America suffers, time to scrub in

America suffers, time to scrub in

Yesterday at 5 p.m., I turned on my TV expecting a briefing from the White House on the current state of the coronavirus pandemic. Instead, I was forced into a time machine dragging me back to second grade on the recess playground as the classic game of he-said-she-said interrupted any sort of news from being delivered. 

We are in the midst of a global pandemic, yet our president meant to lead us and our media meant to inform us spend more time pointing fingers at one another like elementary children rather than composing themselves like adults. 

I don’t write political pieces. I never have, and I swore I never would. But this is not a political matter. 

The coronavirus has been called the great equalizer. It doesn’t care if you live in New York or Indiana. It doesn’t matter if you voted for Donald Trump or Hillary Clinton. It seems it doesn’t even care if you’re 28 or 82. 

We are in the midst of war, with the virus our greatest opponent, and yet our own people are turning against themselves. How can we defeat this threat to our nation when we can’t even have a civil discussion on the enemy? 

The media is upset. The President is upset. And they both have the right to be. 

The media told two stories. Back in January, they told the story of nothing more than the flu that posed no threat to public health. Now, they tell the story of a president who could have done more in the face of a pandemic. 

And they are right. Our president could have done more. Our president could pay more attention to the tweets he sends out. Our president could have more reign over his mouth in public settings. 

But the coronavirus doesn’t care. It does no good to discuss what could have been done, when orders should have been enacted, or who made the wrong call. 

When a new COVID-19 patient is rushed to the hospital in an ambulance because their lungs are giving up and the enemy is securing its victory, the nurses don’t stop to ask the patient where he went and what he did wrong. They don’t scrutinize him for wandering into the grocery store that day or breathing shared air between him and the cashier. 

The doctors don’t point fingers; they simply treat the situation at hand. 

Our president and our journalists need to act more like the doctors. 

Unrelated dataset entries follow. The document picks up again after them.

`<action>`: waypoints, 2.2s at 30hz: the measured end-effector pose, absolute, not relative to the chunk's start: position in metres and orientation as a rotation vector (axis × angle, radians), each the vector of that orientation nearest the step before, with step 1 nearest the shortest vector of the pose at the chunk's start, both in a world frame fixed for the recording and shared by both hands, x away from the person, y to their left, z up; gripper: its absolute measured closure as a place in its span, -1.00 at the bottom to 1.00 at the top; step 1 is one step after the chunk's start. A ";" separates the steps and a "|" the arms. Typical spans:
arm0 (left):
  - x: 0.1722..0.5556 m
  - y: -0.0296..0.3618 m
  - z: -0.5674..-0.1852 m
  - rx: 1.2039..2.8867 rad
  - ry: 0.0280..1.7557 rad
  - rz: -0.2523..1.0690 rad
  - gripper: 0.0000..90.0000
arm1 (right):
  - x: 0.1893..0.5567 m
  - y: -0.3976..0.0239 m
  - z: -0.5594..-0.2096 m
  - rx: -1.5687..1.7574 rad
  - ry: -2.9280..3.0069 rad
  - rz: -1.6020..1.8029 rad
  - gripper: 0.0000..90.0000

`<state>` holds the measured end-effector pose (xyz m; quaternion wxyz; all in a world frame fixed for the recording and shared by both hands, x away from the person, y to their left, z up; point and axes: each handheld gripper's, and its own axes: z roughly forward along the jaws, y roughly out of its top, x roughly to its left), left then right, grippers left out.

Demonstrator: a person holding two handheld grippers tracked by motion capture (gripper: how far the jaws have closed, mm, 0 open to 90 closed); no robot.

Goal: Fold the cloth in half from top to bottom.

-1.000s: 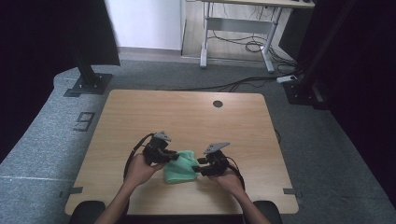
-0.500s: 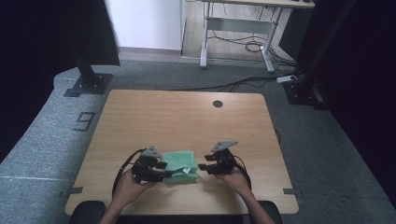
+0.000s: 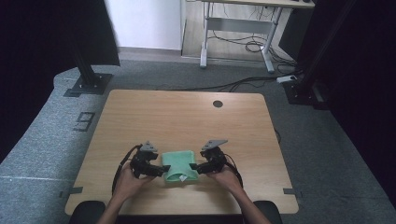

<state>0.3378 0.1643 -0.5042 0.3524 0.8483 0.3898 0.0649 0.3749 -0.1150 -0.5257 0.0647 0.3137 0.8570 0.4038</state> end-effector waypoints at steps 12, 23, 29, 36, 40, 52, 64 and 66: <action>0.325 0.160 -0.533 2.261 1.052 0.227 -0.51 | 0.356 -0.118 -0.541 0.893 2.584 1.122 -0.47; 0.335 0.162 -0.536 2.246 1.054 0.270 -0.50 | 0.355 -0.118 -0.545 0.919 2.581 1.125 -0.44; 0.341 0.160 -0.537 2.237 1.044 0.271 -0.50 | 0.355 -0.119 -0.544 0.913 2.570 1.104 -0.42; 0.342 0.157 -0.531 2.221 1.030 0.235 -0.44 | 0.357 -0.124 -0.541 0.930 2.554 1.084 -0.38; 0.338 0.160 -0.518 2.182 1.008 0.230 -0.35 | 0.355 -0.127 -0.535 0.927 2.536 1.097 -0.34; 0.329 0.153 -0.525 2.258 0.973 0.261 -0.30 | 0.344 -0.125 -0.532 0.902 2.560 1.156 -0.37; 0.344 0.150 -0.534 2.245 0.995 0.288 -0.26 | 0.355 -0.121 -0.543 0.930 2.533 1.081 -0.23; 0.347 0.149 -0.534 2.240 0.998 0.291 -0.26 | 0.359 -0.122 -0.543 0.933 2.530 1.081 -0.22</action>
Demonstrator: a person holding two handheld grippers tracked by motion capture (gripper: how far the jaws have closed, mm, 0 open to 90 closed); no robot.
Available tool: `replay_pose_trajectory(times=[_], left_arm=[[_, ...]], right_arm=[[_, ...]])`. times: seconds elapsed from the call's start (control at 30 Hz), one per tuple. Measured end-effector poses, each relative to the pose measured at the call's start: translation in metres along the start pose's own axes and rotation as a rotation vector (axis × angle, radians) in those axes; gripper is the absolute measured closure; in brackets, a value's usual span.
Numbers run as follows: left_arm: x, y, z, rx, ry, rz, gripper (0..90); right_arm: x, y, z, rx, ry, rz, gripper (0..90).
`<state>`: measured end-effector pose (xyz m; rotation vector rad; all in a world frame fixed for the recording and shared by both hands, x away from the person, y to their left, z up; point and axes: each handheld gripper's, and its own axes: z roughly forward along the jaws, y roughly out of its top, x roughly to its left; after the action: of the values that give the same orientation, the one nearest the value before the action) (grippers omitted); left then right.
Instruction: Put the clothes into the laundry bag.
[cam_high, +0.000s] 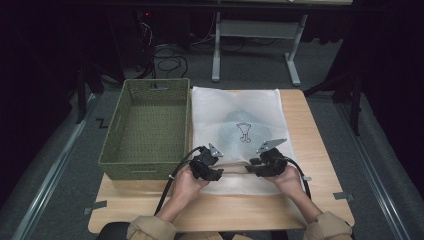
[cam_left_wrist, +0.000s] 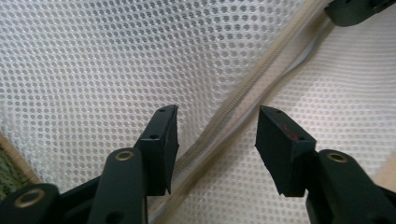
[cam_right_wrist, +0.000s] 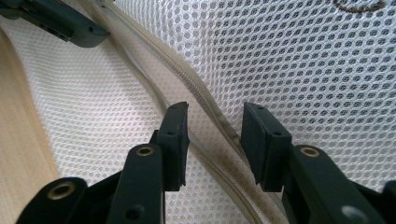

Right now, on April 14, it does not matter what the president could have done back in February. It does not matter what the media said about the coronavirus back in February. What matters today is what our leaders, our journalists, and our people do to treat the case we’ve been assigned. 

The patient–our country–is on the stretcher, lungs gasping for air and bones exhausted from fighting. 

Are those with political influence–both the government and the media–going to scrub in and take the lead or are they going to argue over the treatment plan, pointing fingers like school children until it is simply too late?